Designado por Santos para seleccionar magistrados de la JEP, considera a los terroristas españoles como “víctimas” que deben ser indemnizadas.

Desconfianza frente a la JEP

Juan Manuel Santos ha dicho hasta la saciedad que la denominada justicia especial de paz no será utilizada para perseguir políticamente y que los procesos serán llevados con un criterio objetivo y profesional.

Desde los lados de la oposición, en cambio, se ha alegado que la JEP será un tribunal eminentemente politizado que se valdrá de su inconmensurable poder para cobrar venganza contra quienes, desde la legalidad, enfrentaron a las Farc (Puede leer “El tribunal para el desquite”).

El elegido

Uno de los designados por el gobierno de Santos para que integre el grupo de personas que van a elegir a los magistrados de la justicia especial de paz es el socialista español Álvaro Gil Robles, quien es militante del PSOE –partido socialista obrero español-, colectividad que en el pasado lo designó como defensor del pueblo de España.

Gil Robles, así mismo, se desempeñó como comisionado de derechos humanos del consejo europeo.

Su cercanía con la alcaldesa de Madrid del partido de extrema izquierda afecto al chavismo, Podemos, Manuela Carmena, es evidente. Gil Robles es uno de los principales consejeros de la mandataria madrileña.

A favor de indemnizar terroristas

Hace algunos años, el departamento de justicia del gobierno vasco  emitió un dictamen que causó una aguda controversia en el sociedad española.
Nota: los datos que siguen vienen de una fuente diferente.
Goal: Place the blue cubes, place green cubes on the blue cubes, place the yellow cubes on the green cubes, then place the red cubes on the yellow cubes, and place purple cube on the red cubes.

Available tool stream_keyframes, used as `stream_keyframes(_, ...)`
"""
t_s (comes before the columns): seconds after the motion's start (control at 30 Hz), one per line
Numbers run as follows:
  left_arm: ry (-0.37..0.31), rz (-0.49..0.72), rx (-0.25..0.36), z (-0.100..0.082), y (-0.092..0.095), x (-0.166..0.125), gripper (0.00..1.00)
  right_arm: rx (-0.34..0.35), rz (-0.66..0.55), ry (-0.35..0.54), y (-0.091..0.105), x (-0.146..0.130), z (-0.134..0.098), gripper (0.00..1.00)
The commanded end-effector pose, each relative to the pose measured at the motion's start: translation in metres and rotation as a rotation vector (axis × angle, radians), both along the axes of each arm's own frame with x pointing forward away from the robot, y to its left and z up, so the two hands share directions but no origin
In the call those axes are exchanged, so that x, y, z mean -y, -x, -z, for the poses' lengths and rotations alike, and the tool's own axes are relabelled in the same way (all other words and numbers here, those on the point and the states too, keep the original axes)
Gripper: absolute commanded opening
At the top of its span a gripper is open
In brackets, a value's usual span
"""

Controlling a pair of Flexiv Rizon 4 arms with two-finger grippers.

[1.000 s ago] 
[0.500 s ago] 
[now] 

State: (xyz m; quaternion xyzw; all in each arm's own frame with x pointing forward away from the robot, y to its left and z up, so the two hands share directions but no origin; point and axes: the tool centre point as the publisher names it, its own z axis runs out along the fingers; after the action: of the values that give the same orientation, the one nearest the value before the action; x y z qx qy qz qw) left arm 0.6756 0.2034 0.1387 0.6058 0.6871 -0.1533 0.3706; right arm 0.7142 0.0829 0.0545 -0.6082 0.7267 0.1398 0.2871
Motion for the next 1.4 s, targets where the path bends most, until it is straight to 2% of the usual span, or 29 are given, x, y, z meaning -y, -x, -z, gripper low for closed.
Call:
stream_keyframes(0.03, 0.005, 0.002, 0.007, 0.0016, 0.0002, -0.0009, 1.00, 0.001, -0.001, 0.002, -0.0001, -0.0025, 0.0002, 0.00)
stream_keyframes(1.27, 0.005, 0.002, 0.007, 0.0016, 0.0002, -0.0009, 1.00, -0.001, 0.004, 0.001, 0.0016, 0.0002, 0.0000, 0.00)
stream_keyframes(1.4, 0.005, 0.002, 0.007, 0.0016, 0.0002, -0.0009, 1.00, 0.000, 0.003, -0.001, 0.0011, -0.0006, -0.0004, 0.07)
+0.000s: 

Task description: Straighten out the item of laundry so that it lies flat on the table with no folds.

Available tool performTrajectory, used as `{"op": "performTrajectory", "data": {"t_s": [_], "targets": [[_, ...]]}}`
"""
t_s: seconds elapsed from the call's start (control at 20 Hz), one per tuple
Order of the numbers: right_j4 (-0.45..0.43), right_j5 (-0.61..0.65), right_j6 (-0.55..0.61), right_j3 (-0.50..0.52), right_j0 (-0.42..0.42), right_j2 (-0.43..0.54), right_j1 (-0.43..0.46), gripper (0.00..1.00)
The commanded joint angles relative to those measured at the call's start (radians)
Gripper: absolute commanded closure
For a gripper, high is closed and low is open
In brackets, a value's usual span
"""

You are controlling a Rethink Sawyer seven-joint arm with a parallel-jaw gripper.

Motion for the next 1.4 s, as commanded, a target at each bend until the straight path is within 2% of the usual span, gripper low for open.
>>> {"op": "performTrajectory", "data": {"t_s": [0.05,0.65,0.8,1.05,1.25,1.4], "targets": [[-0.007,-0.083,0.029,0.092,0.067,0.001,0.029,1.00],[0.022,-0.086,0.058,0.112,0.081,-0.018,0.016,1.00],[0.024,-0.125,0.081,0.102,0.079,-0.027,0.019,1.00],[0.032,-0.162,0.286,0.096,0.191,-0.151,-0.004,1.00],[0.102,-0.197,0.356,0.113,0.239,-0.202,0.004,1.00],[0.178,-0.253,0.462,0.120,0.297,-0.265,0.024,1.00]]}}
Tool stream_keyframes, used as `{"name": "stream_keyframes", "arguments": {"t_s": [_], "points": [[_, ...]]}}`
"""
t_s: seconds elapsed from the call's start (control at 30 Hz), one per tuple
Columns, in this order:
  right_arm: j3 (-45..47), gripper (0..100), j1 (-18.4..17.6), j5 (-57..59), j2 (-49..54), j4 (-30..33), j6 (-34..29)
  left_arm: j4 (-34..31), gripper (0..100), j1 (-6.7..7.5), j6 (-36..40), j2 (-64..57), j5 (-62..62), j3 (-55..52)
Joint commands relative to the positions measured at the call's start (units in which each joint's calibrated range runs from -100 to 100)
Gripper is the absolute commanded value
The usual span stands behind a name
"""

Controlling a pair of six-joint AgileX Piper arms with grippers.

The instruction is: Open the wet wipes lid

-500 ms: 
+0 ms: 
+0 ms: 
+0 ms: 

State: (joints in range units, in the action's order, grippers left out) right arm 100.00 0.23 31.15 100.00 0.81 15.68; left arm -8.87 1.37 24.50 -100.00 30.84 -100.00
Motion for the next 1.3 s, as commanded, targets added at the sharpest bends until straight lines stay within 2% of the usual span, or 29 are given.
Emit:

En efecto, dicha dependencia estudió el caso de dos integrantes de la banda terrorista ETA que en los años 70 del siglo pasado, cuando finalizaba el gobierno del general Francisco Franco, fueron sentenciados a pena de muerta luego de ser hallados culpables de asesinar a un cabo de la guardia civil española.

Los criminales Ángel Oateagui y Juan Paredes Manot fueron fusilados a mediados de 1975, pocas semanas antes del fallecimiento del general Franco Bahamonde.

Décadas después de ese hecho, el gobierno del país vasco investigó esas ejecuciones y llegó a la conclusión de que los terroristas fueron “víctimas de sufrimientos injustos”.

Álvaro Gil Robles, en su condición de comisionado de derechos humanos del consejo europeo, estuvo de acuerdo con aquella decisión que estuvo acompañada por una jugosa indemnización para las familias supérstites de los terroristas que recibieron un cheque de $135 mil euros.

¿Pasará lo mismo en Colombia?

Preocupa que un personaje como Gil Robles que cree que los victimarios son en realidad víctimas, tenga el poder de designar a los magistrados de la denominada JEP, pues seguramente se inclinará por promover el nombramiento de personas afines a sus ideas y creencias. Aquello genera el riesgo de que en los procesos que se adelanten se llegue al extremo de exaltar a los cabecillas del terrorismo colombiano, convirtiéndolos en víctimas, como en efecto sucedió con los asesinos de ETA.

Si se aplica la “doctrina” de Álvaro Gil Robles, con estupor los colombianos verán fallos de la JEP en los que delincuentes como Raúl Reyes, Alfonso Cano y El mono Jojoy terminen convertidos en “víctimas” independientemente de que hayan sido dados de baja en operaciones legítimas llevadas a cabo por las fuerzas militares de la democracia.

Como están las cosas, no deberá extrañar que los familiares de Jojoy, Reyes y Cano terminen, además, disfrutando de multimillonarias indemnizaciones.